If you were submitting a planning application and you wished to cite the absence of records on the NBN of species x from a particular 10 km square, would this breach the rules on commercial use? If so, whose permission would you need to obtain?

John Bratton


Re: Commercial use of absence of records

On top of the data permissions issue the Local Authority should also be rejecting this because of local knowledge. In Greater Manchester for instance it's well known across the districts and the planning ecologists that the record centre and several key surveillance organisations (GM Bird Recording Group, South Lancs Bat Group) no longer publish their data on the NBN (since the removal of enhanced access controls). So the absence of records, even at 10km, means nothing locally. I know this isn't what you asked but I wanted to give an alternate view of consultants trying to pass off an NBN search as a comprehensive desktop study.


Re: Commercial use of absence of records

All Phase 1 type reports should include a datasearch from the LRC and a few Local Planning Authorities actually specify this a requirement.  I would not consider a statement saying "we looked on the NBN an didn't find any records" acceptable and I doubt many Planning Officers would as well.


Re: Commercial use of absence of records

Thanks for the responses from Paul Barrington and Matt Smith, but they don't address the question. Having pondered it further, I will say what I think the answer is.

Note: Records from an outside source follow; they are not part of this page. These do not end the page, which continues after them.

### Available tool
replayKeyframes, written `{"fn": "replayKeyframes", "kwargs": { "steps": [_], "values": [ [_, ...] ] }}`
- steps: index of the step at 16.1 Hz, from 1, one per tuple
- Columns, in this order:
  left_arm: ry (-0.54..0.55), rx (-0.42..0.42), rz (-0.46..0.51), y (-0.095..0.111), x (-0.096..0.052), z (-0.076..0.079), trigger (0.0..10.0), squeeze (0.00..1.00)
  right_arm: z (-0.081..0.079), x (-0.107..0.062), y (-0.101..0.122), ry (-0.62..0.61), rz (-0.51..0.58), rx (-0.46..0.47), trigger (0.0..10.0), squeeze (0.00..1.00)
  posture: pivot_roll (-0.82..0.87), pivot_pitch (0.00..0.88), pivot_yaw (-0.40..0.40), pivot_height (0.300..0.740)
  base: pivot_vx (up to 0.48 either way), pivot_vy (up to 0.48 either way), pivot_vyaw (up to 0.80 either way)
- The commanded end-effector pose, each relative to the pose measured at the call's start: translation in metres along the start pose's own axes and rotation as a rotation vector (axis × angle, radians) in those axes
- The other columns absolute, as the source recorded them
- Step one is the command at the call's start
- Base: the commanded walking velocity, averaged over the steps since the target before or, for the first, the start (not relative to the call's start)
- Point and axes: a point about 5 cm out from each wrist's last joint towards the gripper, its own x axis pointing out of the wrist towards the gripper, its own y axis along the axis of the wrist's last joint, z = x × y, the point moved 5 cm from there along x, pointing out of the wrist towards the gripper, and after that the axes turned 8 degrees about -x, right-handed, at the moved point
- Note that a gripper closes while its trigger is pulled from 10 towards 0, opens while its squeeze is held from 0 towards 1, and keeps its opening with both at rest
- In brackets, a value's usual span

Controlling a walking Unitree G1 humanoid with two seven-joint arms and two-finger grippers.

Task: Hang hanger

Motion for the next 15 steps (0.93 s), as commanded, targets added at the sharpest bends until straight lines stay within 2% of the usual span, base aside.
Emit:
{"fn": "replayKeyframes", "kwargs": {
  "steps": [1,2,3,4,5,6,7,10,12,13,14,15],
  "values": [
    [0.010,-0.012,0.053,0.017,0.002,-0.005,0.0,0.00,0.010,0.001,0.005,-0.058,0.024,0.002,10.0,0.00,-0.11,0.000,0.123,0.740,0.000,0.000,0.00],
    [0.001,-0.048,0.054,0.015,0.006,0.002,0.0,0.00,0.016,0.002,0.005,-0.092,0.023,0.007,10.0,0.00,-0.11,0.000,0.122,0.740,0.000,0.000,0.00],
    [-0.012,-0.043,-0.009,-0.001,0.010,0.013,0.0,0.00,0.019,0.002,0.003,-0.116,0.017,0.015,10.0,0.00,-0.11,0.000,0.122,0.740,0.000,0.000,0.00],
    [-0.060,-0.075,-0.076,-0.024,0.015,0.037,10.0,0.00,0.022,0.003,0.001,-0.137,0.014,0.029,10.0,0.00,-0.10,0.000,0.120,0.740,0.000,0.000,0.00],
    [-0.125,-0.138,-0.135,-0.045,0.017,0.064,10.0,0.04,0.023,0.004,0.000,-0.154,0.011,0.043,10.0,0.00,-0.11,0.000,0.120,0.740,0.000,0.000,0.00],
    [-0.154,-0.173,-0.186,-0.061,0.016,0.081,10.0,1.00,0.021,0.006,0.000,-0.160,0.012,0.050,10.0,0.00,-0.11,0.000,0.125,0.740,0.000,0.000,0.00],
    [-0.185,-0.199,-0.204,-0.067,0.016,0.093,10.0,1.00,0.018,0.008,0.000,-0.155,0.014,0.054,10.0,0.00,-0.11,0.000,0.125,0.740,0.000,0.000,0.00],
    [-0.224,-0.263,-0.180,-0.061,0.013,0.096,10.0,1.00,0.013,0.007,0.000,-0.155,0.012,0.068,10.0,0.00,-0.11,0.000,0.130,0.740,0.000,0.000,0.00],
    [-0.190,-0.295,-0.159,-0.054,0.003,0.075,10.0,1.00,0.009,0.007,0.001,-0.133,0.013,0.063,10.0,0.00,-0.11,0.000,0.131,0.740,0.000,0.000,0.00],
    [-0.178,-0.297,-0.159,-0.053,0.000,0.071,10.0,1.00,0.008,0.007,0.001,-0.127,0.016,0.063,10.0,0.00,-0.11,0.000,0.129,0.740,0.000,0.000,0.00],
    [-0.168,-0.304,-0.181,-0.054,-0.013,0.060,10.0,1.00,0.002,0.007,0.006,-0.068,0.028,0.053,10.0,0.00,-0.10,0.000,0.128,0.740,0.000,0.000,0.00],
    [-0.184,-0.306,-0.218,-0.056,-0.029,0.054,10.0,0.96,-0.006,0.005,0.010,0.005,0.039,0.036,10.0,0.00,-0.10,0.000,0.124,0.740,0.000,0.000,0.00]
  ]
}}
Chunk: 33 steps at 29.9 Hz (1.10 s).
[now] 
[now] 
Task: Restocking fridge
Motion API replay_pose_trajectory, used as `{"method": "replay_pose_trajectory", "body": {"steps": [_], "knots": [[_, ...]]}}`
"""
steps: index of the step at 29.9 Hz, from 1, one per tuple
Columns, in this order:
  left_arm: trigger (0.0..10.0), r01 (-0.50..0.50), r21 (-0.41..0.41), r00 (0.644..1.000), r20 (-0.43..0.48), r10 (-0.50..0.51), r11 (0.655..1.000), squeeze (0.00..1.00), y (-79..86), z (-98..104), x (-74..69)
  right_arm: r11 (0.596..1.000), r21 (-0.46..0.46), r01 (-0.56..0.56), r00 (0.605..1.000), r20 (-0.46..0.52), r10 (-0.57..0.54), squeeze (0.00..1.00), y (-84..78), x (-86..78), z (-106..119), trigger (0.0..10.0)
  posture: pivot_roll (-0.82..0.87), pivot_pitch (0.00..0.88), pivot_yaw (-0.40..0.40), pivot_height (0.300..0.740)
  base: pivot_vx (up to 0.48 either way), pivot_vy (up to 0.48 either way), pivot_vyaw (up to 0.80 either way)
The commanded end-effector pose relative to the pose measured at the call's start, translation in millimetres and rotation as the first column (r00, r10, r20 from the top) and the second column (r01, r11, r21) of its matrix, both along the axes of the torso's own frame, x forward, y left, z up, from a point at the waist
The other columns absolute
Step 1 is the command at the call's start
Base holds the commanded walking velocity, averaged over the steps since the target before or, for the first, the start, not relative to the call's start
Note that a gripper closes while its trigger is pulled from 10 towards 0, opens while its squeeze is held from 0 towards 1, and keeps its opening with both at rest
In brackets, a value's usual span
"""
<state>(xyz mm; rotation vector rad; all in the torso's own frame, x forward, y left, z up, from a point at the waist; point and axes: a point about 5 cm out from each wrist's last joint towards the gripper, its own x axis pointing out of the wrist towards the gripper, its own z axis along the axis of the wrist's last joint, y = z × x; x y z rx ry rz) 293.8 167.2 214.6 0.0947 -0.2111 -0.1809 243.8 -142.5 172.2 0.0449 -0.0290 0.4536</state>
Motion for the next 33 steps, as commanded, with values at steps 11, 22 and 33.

Suppose there was just one NBN data set that contained relevant records. You would obtain the permission of that dataset owner to use their information and I think it would be reasonable to mention in the report that that was the only useful data set without having to get the permission of all the other owners of data sets that contained no relevant records. So if there were no NBN datasets that had records for the area of search, I think you could say as much without having to get anyone's permission.

If anyone in NBN disagrees, I would be grateful if they could say so and explain what the correct procedure would be.